Sedangkan untuk apoteker pendamping dapat melaksanakan praktik
paling banyak di 3 (tiga) Apotek, atau puskesmas atau instalasi farmasi
rumah sakit (Depkes, 2009). Kualitas pelayanan kefarmasian pada
kelompok APA yang tidak merangkap lebih baik dibandingkan dengan
kualitas pelayanan kefarmasian pada APA yang merangkap (Handayani,
2006).
d. Kepemilikan Apotek
Kepemilikan apotek merupakan status kepemilikan dari sarana dan
prasarana yang ada di apotek. APA yang memiliki sebagian atau seluruh
saham di apotek cenderung memiliki kualitas pelayanan kefarmasian
lebih baik dibandingkan dengan apotek yang seluruhnya dimiliki olek
pemilik modal (PMA) (Harianto, dkk., 2008). Struktur kepemilikan
memiliki pengaruh secara signifikan terhadap kinerja perusahaan.

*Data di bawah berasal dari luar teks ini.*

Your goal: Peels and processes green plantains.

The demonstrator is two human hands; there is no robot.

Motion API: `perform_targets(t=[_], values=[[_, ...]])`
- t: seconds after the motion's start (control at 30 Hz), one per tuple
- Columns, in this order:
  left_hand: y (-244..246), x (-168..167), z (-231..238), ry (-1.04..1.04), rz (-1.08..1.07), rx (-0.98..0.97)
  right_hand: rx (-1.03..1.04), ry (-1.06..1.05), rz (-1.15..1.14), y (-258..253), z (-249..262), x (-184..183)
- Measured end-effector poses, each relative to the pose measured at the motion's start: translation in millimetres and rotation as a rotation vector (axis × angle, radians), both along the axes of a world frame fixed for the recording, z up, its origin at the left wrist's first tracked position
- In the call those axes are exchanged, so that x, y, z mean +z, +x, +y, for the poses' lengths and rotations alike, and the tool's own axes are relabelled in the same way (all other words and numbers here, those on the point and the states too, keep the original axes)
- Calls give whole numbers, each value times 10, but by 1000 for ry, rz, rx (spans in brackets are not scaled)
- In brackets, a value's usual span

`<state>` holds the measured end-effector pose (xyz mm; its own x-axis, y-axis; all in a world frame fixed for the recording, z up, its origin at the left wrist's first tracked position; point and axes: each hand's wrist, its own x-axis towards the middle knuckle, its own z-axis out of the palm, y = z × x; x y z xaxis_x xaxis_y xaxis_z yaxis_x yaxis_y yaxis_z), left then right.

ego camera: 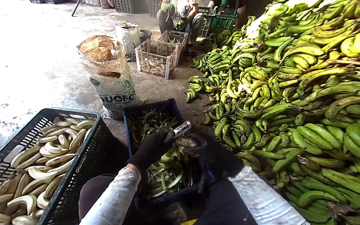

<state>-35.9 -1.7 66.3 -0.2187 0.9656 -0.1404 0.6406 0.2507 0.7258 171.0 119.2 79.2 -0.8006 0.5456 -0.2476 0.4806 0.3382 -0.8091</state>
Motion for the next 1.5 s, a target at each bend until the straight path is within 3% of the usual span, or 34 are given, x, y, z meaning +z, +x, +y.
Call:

Semakin meningkat proporsi kepemilikan saham perusahaan maka
semakin baik kinerja perusahaan (Ardianingsih, 2010).
BAB III
PENUTUP

III.1 Kesimpulan
1. Pelayanan kefarmasian (Pharmaceutical Care) adalah pelayanan yang
berorientasi kepada pasien. Pelayanan kefarmasian ini mengarahkan
pasien tentang kebiasaan/pola hidup untuk mendukung tercapainya
keberhasilan pengobatan, memberikan informasi tentang program
pengobatan yang dijalani oleh pasien, memonitoring hasil pengobatan
dan bekerja sama dengan profesi lain untuk mendukung tercapainya
kualitas hidup pasien yang lebih baik.
2. Tenaga kefarmasian terdiri atas apoteker dan tenaga teknis
kefarmasian. Apoteker adalah sarjana farmasi yang telah lulus sebagai
Apoteker dan telah mengucapkan sumpah jabatan Apoteker.
Sedangkan tenaga teknis kefarmasian merupakan tenaga yang
membantu Apoteker dalam menjalani pekerjaan kefarmasian, yang
terdiri atas sarjana farmasi, ahli madya farmasi, analis farmasi, dan
tenaga menengah farmasi/asisten apoteker.